Seen for the first time in 30 years: Gerhard Richter’s Schädel ( Skull)

Last exhibited in January 1988 and held in the same private collection for 30 years, Schädel (Skull)  is a masterpiece that stems from the height of Richter’s photo-painting practice. The painting will be offered in London on 4 October


From left: Gerhard Richter (b. 1932) Schädel ( Skull), 1983. Oil on canvas. 31 x 25⅗ in (80.4 x 65 cm). Estimate on request. Offered in the Post-War and Contemporary Art Evening Sale on 4 October at Christie’s London. © Gerhard Richter 2018 (0186); Gerhard Richter, 1984. Photograph: Benjamin Katz. © VG Bild-Kunst, Bonn. Courtesy of Gerhard Richter, 2018 (04092018) 

The first of the iconic series of eight skull paintings created in 1983 — of which four are now displayed in museum collections — Schädel (Skull)  stands among Gerhard Richter’s most poignant, intimate and technically refined works.

Created in conjunction with his celebrated Kerzen (Candles), the work speaks to the artist’s own reflections on mortality in the wake of his 50th birthday — art historian Dietmar Elger describes it as ‘a masterpiece of rare intimacy’ and an ‘allegorical self-portrait’ of sorts.

Based on a photograph taken by the artist, the painting demonstrates the consummate mastery of pigment that — elsewhere in his practice — was beginning to give way to his first real achievements in free abstraction. Sumptuous tonal gradation shrouds the composition in chiaroscuro, bringing it into dialogue with the memento mori  still-life tradition cultivated by the Old Masters.

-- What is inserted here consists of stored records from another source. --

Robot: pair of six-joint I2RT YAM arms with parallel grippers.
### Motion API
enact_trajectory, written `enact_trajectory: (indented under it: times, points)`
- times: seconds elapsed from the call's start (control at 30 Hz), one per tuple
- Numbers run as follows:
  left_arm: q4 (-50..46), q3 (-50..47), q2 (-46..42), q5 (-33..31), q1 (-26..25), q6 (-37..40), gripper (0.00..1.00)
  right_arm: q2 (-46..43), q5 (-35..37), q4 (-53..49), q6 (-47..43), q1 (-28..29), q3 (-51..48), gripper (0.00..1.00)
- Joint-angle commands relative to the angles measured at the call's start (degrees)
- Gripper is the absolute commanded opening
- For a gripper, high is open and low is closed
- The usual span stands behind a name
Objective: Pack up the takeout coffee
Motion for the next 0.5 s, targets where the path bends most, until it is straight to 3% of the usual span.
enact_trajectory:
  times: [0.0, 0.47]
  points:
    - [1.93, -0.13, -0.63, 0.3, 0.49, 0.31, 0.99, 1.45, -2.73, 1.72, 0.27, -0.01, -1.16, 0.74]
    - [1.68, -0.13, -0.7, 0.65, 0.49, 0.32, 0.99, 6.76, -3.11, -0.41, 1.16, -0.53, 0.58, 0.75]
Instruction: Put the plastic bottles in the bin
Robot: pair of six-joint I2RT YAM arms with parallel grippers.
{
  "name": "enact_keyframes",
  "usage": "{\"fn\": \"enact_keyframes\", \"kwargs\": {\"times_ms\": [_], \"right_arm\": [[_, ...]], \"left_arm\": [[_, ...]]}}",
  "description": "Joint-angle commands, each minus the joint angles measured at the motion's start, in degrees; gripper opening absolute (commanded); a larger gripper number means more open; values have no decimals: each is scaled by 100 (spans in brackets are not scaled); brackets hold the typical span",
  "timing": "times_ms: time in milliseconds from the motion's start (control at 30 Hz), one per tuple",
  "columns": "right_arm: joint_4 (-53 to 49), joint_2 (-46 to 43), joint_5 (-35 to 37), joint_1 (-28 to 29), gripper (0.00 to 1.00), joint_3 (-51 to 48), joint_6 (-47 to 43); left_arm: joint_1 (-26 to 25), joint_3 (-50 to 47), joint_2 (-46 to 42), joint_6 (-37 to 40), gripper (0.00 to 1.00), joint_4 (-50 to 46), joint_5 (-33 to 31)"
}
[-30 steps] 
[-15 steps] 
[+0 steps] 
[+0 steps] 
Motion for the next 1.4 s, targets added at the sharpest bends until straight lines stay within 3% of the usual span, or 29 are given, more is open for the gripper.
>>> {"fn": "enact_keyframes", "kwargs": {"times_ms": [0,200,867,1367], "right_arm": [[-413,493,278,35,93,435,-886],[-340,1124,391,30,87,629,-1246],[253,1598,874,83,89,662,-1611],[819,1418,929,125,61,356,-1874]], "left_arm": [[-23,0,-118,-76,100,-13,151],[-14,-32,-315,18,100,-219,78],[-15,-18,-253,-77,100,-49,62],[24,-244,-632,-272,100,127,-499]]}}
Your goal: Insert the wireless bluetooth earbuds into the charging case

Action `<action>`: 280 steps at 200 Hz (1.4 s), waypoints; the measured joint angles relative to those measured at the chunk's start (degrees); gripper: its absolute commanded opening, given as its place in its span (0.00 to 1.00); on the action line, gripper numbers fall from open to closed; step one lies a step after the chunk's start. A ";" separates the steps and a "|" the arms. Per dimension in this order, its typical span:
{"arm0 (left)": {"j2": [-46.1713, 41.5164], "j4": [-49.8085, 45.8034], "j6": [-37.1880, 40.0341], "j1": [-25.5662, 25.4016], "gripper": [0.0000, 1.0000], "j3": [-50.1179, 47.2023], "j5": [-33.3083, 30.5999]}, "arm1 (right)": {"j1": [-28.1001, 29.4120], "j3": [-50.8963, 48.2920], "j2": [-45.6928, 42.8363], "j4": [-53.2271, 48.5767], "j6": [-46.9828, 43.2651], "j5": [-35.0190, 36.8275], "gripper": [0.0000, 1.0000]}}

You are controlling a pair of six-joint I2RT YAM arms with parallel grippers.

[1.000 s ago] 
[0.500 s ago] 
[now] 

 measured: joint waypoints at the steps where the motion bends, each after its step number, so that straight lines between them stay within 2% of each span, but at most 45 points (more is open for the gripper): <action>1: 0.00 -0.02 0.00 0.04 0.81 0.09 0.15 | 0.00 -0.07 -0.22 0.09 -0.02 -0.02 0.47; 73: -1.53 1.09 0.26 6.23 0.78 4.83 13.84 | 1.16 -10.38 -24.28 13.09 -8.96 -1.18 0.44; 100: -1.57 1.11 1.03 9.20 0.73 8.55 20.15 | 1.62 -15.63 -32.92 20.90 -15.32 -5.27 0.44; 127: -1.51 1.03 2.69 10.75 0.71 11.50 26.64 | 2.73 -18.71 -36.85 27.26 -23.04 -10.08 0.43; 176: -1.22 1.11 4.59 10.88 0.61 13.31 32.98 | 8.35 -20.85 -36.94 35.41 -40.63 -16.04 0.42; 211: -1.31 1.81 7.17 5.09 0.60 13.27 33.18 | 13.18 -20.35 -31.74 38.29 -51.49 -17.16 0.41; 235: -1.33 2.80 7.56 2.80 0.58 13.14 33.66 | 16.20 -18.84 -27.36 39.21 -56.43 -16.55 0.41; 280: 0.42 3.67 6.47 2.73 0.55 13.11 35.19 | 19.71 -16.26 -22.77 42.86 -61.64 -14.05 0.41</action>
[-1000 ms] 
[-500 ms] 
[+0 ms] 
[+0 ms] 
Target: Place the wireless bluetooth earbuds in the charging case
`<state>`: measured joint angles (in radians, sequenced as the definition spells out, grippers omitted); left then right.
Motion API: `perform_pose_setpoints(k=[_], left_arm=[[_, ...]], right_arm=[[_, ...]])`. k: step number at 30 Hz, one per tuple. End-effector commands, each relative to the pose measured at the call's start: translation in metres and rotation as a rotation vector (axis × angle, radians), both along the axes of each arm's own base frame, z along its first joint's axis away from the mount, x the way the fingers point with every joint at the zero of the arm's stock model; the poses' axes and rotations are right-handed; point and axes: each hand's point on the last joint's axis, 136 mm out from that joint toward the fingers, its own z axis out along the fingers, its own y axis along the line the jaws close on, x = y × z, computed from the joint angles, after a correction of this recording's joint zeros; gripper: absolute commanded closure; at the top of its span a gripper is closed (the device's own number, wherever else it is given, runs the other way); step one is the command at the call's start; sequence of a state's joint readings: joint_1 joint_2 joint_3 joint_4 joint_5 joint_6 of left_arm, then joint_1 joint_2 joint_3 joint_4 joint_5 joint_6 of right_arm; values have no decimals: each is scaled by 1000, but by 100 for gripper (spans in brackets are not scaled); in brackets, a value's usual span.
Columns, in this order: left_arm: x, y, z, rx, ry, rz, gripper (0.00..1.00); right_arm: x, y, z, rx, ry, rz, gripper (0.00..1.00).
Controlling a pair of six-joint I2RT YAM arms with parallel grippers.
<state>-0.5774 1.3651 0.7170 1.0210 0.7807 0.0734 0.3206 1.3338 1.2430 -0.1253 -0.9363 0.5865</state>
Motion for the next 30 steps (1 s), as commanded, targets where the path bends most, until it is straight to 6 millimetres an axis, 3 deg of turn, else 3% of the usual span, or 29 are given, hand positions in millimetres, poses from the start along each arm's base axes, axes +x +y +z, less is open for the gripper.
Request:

At the same time, its seamless blending of contours and shadow mimics the distortive, blurring effects of the camera: a culmination of the disarming, painterly trompe l’oeil effect first explored in Richter’s photo-paintings of the 1960s

The linear bands of light and shade, combined with the work’s soft-focus spectrum, push the painting in and out of focus, looming into three-dimensional space only to recede from our view moments later.

The dialogue between painterly abstraction and photorealist representation had been simmering across separate strands of Richter’s practice for nearly two decades. Here, through a motif laden with historic, symbolic and metaphysical charge, the two poles are brought into alignment.

Much of Richter’s early œuvre, created in the wake of the Second World War, may be understood as a protracted mourning for humanity’s loss of faith in pictorial representation. ‘The painted surface, though no longer a portal to nature, takes on another kind of truth,’ comments Francis Outred, Chairman and Head of Post-War and Contemporary Art at Christie’s. ‘It becomes a physical reality in its own right. In this haunting, timeless image of death, the purpose of painting is thus reborn. It is no longer simply a metaphor for the fleetingness of life, but for the evanescence of images, and the death of painting’s innocence.’

‘The reappearance of a major Richter work after 30 years is a significant moment’ — Francis Outred

Richter’s skull paintings operate in conversation with a rich art-historical ancestry. The genre of memento mori, derived from medieval Latin Christian theory, gained popularity in the 16th and 17th centuries. Translating literally as ‘remember you must die’, memento mori  was closely related to the vanitas  tradition, which considered the futility of earthly pursuits.

These distinctive still-life compositions would subsequently provide inspiration for artists such as Paul Cézanne and Pablo Picasso, who strove to shed new light on the mechanics of perception at the dawn of the 20th century. Picasso’s skull paintings became symbolic of what he was witnessing while living in Paris during the Nazi occupation.

Richter’s engagement with Picasso’s skull paintings is evident in a group of early ink drawings dating from 1956, which have been seen as direct precursors to the 1983 photorealist suite.

As the 20th century unfolded, witnessing global conflict and waves of social and political upheaval, the iconography of the skull continued to develop. Artists such as Sigmar Polke and Martin Kippenberger riffed on its antiquated connotations, while for Jean-Michel Basquiat and Robert Mapplethorpe — figures very much at large during the 1980s — the symbol became a tragic premonition of their own untimely deaths.

‘The reappearance of a major Richter work after 30 years is a significant moment,’ says Outred, ‘one that I am pleased we can coincide with Frieze Week this October. Schädel (Skull)  will be on view from 4-7 September at Christie’s in Hong Kong; from 15 to 18 September at Christie’s in New York; and from 28 September at Christie’s London, ahead of its sale in the Post-War and Contemporary Art Evening Auction  on 4 October.